The lines below starting at the line containing "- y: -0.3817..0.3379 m" and ending at the line containing "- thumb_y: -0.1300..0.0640" are to be repeated exactly, with both ends kept and nothing else added.
BEGIN
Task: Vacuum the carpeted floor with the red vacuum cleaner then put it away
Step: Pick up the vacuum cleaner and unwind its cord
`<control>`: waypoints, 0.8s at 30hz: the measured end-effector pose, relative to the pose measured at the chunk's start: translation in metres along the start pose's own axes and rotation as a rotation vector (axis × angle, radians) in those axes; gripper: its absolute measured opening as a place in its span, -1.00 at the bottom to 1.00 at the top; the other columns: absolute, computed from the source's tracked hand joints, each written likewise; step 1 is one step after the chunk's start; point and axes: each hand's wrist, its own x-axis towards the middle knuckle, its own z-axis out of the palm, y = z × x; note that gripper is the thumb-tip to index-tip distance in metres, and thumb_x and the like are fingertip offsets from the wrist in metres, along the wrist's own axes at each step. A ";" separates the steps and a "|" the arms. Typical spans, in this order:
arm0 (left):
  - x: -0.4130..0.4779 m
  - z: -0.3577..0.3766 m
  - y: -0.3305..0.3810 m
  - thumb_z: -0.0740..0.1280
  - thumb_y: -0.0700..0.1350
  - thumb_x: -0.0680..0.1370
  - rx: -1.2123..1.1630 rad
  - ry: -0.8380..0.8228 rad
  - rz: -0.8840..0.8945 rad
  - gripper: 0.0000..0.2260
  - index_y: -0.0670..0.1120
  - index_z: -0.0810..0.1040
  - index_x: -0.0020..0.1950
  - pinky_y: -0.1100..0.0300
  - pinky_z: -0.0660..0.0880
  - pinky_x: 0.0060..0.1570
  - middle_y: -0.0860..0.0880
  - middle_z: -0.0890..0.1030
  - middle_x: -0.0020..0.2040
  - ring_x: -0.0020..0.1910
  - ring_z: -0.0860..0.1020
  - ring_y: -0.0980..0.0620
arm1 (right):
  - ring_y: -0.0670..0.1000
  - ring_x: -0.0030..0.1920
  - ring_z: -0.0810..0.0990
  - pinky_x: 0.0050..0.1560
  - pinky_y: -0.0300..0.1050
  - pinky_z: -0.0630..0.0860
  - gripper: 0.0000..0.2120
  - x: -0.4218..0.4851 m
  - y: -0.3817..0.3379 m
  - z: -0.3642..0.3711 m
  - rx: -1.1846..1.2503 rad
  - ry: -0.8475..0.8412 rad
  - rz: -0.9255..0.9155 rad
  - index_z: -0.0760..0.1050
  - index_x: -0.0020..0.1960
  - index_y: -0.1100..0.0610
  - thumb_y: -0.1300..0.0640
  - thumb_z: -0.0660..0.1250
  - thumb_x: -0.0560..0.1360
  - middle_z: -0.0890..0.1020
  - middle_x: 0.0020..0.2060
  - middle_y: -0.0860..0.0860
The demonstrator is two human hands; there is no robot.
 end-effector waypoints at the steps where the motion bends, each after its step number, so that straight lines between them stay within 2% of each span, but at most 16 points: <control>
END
_Answer to this task_
  - y: -0.3817..0.3379 m
  - z: -0.3642..0.3711 m
  - rx: -1.1846..1.2503 rad
  - ry: -0.8475..0.8412 rad
  - rz: -0.9255..0.9155 rad
  - index_z: -0.0760..0.1050
  - index_x: -0.0020..0.1960
  - index_y: -0.1100..0.0610
  - thumb_y: -0.1300..0.0640

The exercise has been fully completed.